= STUDY MATERIAL =

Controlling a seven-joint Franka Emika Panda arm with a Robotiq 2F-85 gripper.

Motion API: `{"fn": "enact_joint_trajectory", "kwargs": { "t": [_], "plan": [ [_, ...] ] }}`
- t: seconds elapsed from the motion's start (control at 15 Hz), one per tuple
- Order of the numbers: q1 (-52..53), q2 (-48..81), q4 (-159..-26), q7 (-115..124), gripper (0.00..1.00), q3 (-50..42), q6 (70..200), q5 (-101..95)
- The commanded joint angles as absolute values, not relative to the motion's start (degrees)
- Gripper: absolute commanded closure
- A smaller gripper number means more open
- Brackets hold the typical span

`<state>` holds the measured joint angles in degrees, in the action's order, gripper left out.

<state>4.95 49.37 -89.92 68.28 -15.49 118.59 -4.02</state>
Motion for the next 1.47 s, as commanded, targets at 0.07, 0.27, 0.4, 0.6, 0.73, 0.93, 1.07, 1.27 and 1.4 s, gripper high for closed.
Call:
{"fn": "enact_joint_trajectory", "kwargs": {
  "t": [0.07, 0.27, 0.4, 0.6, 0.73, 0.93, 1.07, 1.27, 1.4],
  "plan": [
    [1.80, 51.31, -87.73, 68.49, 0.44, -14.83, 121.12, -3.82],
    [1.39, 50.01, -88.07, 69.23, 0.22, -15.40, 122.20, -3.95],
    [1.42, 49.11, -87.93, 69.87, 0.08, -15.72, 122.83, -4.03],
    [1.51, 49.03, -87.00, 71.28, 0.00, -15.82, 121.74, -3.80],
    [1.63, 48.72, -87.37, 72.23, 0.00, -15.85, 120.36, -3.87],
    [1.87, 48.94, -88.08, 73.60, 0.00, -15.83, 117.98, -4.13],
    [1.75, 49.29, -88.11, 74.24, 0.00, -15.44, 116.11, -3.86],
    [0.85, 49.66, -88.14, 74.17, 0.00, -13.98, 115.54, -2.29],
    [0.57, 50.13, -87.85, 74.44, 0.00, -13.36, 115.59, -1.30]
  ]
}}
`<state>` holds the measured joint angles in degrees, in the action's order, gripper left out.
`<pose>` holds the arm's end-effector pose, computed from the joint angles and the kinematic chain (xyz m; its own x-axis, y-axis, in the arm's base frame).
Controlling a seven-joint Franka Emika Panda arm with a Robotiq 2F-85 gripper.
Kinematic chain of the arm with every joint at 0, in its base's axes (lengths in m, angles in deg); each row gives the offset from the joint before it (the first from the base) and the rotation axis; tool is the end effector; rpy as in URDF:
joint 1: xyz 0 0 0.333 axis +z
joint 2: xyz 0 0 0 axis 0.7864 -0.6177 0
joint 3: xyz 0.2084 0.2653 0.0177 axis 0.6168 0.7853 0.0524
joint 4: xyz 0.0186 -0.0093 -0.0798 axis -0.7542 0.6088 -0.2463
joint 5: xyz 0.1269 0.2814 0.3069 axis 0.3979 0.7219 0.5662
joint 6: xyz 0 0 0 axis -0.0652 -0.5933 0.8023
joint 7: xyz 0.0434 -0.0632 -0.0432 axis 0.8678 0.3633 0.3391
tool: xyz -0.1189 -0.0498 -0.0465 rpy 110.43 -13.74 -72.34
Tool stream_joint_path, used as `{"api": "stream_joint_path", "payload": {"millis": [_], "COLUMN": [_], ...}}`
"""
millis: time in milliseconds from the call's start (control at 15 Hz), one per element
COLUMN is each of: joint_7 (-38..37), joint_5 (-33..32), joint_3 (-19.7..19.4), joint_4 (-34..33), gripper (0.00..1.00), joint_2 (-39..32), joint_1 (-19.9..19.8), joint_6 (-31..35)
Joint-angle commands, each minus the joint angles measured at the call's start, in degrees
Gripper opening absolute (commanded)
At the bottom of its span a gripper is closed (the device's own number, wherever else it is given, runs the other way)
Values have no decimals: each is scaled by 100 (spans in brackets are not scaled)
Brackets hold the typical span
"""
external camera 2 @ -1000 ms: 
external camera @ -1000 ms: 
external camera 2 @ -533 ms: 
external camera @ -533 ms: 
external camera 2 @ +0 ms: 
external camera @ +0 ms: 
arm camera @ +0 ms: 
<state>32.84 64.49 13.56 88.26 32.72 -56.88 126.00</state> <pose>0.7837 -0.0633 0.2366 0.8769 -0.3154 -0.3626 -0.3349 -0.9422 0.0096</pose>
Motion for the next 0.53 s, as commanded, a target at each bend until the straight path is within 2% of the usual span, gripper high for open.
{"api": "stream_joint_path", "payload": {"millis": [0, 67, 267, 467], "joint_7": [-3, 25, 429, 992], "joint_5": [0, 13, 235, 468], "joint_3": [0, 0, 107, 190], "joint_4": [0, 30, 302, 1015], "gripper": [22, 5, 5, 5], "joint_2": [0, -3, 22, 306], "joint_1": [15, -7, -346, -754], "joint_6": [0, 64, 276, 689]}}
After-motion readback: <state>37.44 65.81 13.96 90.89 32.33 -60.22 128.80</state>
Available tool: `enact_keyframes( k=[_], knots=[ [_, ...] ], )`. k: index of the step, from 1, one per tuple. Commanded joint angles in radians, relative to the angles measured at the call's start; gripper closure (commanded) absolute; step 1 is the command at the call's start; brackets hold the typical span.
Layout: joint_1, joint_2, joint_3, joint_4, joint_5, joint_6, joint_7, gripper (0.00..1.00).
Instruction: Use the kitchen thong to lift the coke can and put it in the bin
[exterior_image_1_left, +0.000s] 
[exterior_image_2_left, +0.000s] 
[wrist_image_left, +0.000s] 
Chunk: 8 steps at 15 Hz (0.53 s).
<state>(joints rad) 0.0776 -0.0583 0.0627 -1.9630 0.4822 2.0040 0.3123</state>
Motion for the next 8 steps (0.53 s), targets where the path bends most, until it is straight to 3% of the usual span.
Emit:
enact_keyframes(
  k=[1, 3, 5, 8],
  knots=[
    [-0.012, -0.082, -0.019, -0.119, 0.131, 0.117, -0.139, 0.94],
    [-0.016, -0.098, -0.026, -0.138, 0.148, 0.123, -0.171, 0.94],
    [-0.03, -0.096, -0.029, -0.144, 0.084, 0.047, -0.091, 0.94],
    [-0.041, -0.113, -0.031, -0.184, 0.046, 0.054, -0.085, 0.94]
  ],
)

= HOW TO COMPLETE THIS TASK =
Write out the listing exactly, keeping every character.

= RESPONSE BOX =
Controlling a seven-joint Franka Emika Panda arm with a Robotiq 2F-85 gripper.

Motion API: `{"fn": "enact_joint_trajectory", "kwargs": { "t": [_], "plan": [ [_, ...] ] }}`
- t: seconds elapsed from the motion's start (control at 15 Hz), one per tuple
- Order of the numbers: q1 (-52..53), q2 (-48..81), q4 (-159..-26), q7 (-115..124), gripper (0.00..1.00), q3 (-50..42), q6 (70..200), q5 (-101..95)
- The commanded joint angles as absolute values, not relative to the motion's start (degrees)
- Gripper: absolute commanded closure
- A smaller gripper number means more open
- Brackets hold the typical span

`<state>` holds the measured joint angles in degrees, in the action's order, gripper left out.

<state>4.95 49.37 -89.92 68.28 -15.49 118.59 -4.02</state>
Motion for the next 1.47 s, as commanded, targets at 0.07, 0.27, 0.4, 0.6, 0.73, 0.93, 1.07, 1.27 and 1.4 s, gripper high for closed.
Call:
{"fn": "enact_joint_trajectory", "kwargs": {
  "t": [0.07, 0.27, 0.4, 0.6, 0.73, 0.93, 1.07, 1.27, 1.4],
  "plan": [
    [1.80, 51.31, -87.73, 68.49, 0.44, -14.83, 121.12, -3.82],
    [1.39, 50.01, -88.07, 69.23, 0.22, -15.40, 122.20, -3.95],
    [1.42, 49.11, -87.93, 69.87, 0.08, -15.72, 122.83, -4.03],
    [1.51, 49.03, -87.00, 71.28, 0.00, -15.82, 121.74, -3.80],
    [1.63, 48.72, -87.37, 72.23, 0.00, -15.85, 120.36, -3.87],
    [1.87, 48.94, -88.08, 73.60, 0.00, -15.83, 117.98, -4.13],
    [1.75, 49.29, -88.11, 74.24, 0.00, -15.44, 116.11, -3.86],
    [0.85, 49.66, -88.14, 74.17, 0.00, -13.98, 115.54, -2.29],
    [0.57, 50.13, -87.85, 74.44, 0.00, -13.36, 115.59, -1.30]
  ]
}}
`<state>` holds the measured joint angles in degrees, in the action's order, gripper left out.
`<pose>` holds the arm's end-effector pose, computed from the joint angles and the kinematic chain (xyz m; its own x-axis, y-axis, in the arm's base frame).
Controlling a seven-joint Franka Emika Panda arm with a Robotiq 2F-85 gripper.
Kinematic chain of the arm with every joint at 0, in its base's axes (lengths in m, angles in deg); each row gives the offset from the joint before it (the first from the base) and the rotation axis; tool is the end effector; rpy as in URDF:
joint 1: xyz 0 0 0.333 axis +z
joint 2: xyz 0 0 0 axis 0.7864 -0.6177 0
joint 3: xyz 0.2084 0.2653 0.0177 axis 0.6168 0.7853 0.0524
joint 4: xyz 0.0186 -0.0093 -0.0798 axis -0.7542 0.6088 -0.2463
joint 5: xyz 0.1269 0.2814 0.3069 axis 0.3979 0.7219 0.5662
joint 6: xyz 0 0 0 axis -0.0652 -0.5933 0.8023
joint 7: xyz 0.0434 -0.0632 -0.0432 axis 0.8678 0.3633 0.3391
tool: xyz -0.1189 -0.0498 -0.0465 rpy 110.43 -13.74 -72.34
Tool stream_joint_path, used as `{"api": "stream_joint_path", "payload": {"millis": [_], "COLUMN": [_], ...}}`
"""
millis: time in milliseconds from the call's start (control at 15 Hz), one per element
COLUMN is each of: joint_7 (-38..37), joint_5 (-33..32), joint_3 (-19.7..19.4), joint_4 (-34..33), gripper (0.00..1.00), joint_2 (-39..32), joint_1 (-19.9..19.8), joint_6 (-31..35)
Joint-angle commands, each minus the joint angles measured at the call's start, in degrees
Gripper opening absolute (commanded)
At the bottom of its span a gripper is closed (the device's own number, wherever else it is given, runs the other way)
Values have no decimals: each is scaled by 100 (spans in brackets are not scaled)
Brackets hold the typical span
"""
external camera 2 @ -1000 ms: 
external camera @ -1000 ms: 
external camera 2 @ -533 ms: 
external camera @ -533 ms: 
external camera 2 @ +0 ms: 
external camera @ +0 ms: 
arm camera @ +0 ms: 
<state>32.84 64.49 13.56 88.26 32.72 -56.88 126.00</state> <pose>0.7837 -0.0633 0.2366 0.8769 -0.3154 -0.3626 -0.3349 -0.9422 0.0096</pose>
Motion for the next 0.53 s, as commanded, a target at each bend until the straight path is within 2% of the usual span, gripper high for open.
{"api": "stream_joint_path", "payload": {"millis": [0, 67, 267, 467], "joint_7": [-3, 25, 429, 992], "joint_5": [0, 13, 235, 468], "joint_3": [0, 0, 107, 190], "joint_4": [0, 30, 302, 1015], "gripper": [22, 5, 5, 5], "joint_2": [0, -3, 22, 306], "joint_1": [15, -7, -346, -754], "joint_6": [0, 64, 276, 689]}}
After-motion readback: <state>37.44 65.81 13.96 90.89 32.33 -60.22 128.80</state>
Available tool: `enact_keyframes( k=[_], knots=[ [_, ...] ], )`. k: index of the step, from 1, one per tuple. Commanded joint angles in radians, relative to the angles measured at the call's start; gripper closure (commanded) absolute; step 1 is the command at the call's start; brackets hold the typical span.
Layout: joint_1, joint_2, joint_3, joint_4, joint_5, joint_6, joint_7, gripper (0.00..1.00).
Instruction: Use the kitchen thong to lift the coke can and put it in the bin
[exterior_image_1_left, +0.000s] 
[exterior_image_2_left, +0.000s] 
[wrist_image_left, +0.000s] 
Chunk: 8 steps at 15 Hz (0.53 s).
<state>(joints rad) 0.0776 -0.0583 0.0627 -1.9630 0.4822 2.0040 0.3123</state>
Motion for the next 8 steps (0.53 s), targets where the path bends most, until it is straight to 3% of the usual span.
Emit:
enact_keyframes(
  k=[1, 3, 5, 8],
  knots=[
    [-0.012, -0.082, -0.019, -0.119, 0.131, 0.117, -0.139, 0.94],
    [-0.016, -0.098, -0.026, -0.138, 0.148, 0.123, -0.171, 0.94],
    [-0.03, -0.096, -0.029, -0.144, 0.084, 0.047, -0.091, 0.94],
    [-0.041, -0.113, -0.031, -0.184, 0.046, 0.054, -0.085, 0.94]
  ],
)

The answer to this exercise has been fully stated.